### What to produce
Print the listing in its entirety and exactly, leaving out images.

### Input data
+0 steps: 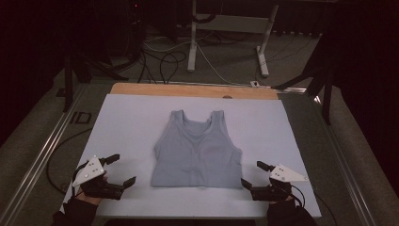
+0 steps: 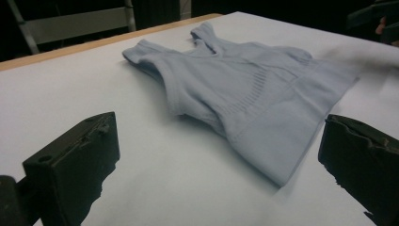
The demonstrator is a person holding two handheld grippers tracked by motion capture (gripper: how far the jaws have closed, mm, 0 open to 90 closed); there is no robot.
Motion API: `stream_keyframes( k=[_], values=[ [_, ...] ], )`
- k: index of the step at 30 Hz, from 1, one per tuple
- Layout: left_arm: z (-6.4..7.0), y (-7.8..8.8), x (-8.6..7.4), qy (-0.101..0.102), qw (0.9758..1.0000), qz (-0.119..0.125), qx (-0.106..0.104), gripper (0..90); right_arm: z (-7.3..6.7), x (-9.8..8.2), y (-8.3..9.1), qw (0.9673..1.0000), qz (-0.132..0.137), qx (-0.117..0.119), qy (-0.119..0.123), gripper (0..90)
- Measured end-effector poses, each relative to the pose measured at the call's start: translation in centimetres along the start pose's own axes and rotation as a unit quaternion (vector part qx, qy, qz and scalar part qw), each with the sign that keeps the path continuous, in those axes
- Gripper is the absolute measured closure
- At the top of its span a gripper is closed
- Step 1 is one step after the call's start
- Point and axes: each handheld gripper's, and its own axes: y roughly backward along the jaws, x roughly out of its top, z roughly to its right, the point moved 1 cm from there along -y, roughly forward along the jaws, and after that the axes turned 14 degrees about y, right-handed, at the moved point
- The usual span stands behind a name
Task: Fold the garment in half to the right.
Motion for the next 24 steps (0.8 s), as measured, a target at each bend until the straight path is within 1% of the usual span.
stream_keyframes(
  k=[2, 3, 4, 6, 8, 10, 13, 15, 16, 17, 18, 19, 21, 24],
  values=[
    [0.1, -0.2, 0.1, -0.004, 1.0000, -0.006, -0.002, 0.0, 0.0, 0.2, 0.0, 1.0000, 0.002, 0.005, -0.007, 8.4],
    [0.3, -0.2, 0.1, -0.005, 1.0000, -0.007, -0.002, 0.0, 0.1, 0.4, 0.0, 1.0000, 0.000, 0.005, -0.006, 8.4],
    [0.4, -0.2, 0.3, -0.007, 1.0000, -0.007, -0.004, 0.0, 0.1, 0.6, 0.0, 1.0000, 0.001, 0.006, -0.004, 8.4],
    [0.6, -0.1, 0.5, 0.000, 0.9999, -0.003, -0.011, 0.0, 0.0, 1.4, 0.2, 1.0000, 0.004, 0.005, 0.001, 8.4],
    [0.9, -0.1, 0.9, -0.001, 0.9999, 0.000, -0.015, 0.0, 0.0, 1.7, 0.3, 1.0000, 0.004, 0.002, 0.002, 8.4],
    [1.2, -0.1, 1.3, 0.000, 0.9998, -0.006, -0.021, 0.0, 0.1, 2.3, 0.5, 0.9999, 0.009, 0.004, 0.004, 8.4],
    [1.7, -0.1, 2.0, -0.009, 0.9996, -0.017, -0.019, 0.0, 0.2, 3.3, 0.7, 0.9998, 0.008, 0.000, 0.016, 8.5],
    [1.8, 0.0, 2.4, -0.006, 0.9995, -0.020, -0.024, 0.0, 0.6, 4.3, 0.7, 0.9997, 0.011, -0.004, 0.022, 8.4],
    [1.9, 0.0, 2.5, -0.006, 0.9994, -0.022, -0.025, 0.0, 0.6, 4.3, 0.7, 0.9997, 0.011, -0.004, 0.022, 8.4],
    [2.0, 0.1, 2.7, -0.008, 0.9995, -0.021, -0.024, 0.0, 0.7, 4.6, 0.7, 0.9997, 0.012, -0.003, 0.020, 8.5],
    [2.1, 0.1, 2.9, -0.012, 0.9995, -0.022, -0.019, 0.0, 0.8, 4.9, 0.6, 0.9996, 0.011, -0.004, 0.024, 8.5],
    [2.1, 0.1, 3.0, -0.013, 0.9995, -0.024, -0.019, 0.0, 0.9, 5.2, 0.5, 0.9996, 0.011, -0.004, 0.026, 8.5],
    [2.1, 0.1, 3.4, -0.009, 0.9994, -0.026, -0.023, 0.0, 1.1, 5.8, 0.1, 0.9994, 0.013, -0.001, 0.031, 8.5],
    [2.3, 0.0, 3.9, -0.011, 0.9993, -0.028, -0.021, 0.0, 1.2, 6.7, -0.5, 0.9992, 0.016, 0.003, 0.036, 8.4]
  ],
)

### Answer section
+0 steps: 
+0 steps: 
The demonstrator is a person holding two handheld grippers tracked by motion capture (gripper: how far the jaws have closed, mm, 0 open to 90 closed); there is no robot.
Motion API: `stream_keyframes( k=[_], values=[ [_, ...] ], )`
- k: index of the step at 30 Hz, from 1, one per tuple
- Layout: left_arm: z (-6.4..7.0), y (-7.8..8.8), x (-8.6..7.4), qy (-0.101..0.102), qw (0.9758..1.0000), qz (-0.119..0.125), qx (-0.106..0.104), gripper (0..90); right_arm: z (-7.3..6.7), x (-9.8..8.2), y (-8.3..9.1), qw (0.9673..1.0000), qz (-0.132..0.137), qx (-0.117..0.119), qy (-0.119..0.123), gripper (0..90)
- Measured end-effector poses, each relative to the pose measured at the call's start: translation in centimetres along the start pose's own axes and rotation as a unit quaternion (vector part qx, qy, qz and scalar part qw), each with the sign that keeps the path continuous, in those axes
- Gripper is the absolute measured closure
- At the top of its span a gripper is closed
- Step 1 is one step after the call's start
- Point and axes: each handheld gripper's, and its own axes: y roughly backward along the jaws, x roughly out of its top, z roughly to its right, the point moved 1 cm from there along -y, roughly forward along the jaws, and after that the axes turned 14 degrees about y, right-handed, at the moved point
- The usual span stands behind a name
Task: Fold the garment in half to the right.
Motion for the next 24 steps (0.8 s), as measured, a target at each bend until the straight path is within 1% of the usual span.
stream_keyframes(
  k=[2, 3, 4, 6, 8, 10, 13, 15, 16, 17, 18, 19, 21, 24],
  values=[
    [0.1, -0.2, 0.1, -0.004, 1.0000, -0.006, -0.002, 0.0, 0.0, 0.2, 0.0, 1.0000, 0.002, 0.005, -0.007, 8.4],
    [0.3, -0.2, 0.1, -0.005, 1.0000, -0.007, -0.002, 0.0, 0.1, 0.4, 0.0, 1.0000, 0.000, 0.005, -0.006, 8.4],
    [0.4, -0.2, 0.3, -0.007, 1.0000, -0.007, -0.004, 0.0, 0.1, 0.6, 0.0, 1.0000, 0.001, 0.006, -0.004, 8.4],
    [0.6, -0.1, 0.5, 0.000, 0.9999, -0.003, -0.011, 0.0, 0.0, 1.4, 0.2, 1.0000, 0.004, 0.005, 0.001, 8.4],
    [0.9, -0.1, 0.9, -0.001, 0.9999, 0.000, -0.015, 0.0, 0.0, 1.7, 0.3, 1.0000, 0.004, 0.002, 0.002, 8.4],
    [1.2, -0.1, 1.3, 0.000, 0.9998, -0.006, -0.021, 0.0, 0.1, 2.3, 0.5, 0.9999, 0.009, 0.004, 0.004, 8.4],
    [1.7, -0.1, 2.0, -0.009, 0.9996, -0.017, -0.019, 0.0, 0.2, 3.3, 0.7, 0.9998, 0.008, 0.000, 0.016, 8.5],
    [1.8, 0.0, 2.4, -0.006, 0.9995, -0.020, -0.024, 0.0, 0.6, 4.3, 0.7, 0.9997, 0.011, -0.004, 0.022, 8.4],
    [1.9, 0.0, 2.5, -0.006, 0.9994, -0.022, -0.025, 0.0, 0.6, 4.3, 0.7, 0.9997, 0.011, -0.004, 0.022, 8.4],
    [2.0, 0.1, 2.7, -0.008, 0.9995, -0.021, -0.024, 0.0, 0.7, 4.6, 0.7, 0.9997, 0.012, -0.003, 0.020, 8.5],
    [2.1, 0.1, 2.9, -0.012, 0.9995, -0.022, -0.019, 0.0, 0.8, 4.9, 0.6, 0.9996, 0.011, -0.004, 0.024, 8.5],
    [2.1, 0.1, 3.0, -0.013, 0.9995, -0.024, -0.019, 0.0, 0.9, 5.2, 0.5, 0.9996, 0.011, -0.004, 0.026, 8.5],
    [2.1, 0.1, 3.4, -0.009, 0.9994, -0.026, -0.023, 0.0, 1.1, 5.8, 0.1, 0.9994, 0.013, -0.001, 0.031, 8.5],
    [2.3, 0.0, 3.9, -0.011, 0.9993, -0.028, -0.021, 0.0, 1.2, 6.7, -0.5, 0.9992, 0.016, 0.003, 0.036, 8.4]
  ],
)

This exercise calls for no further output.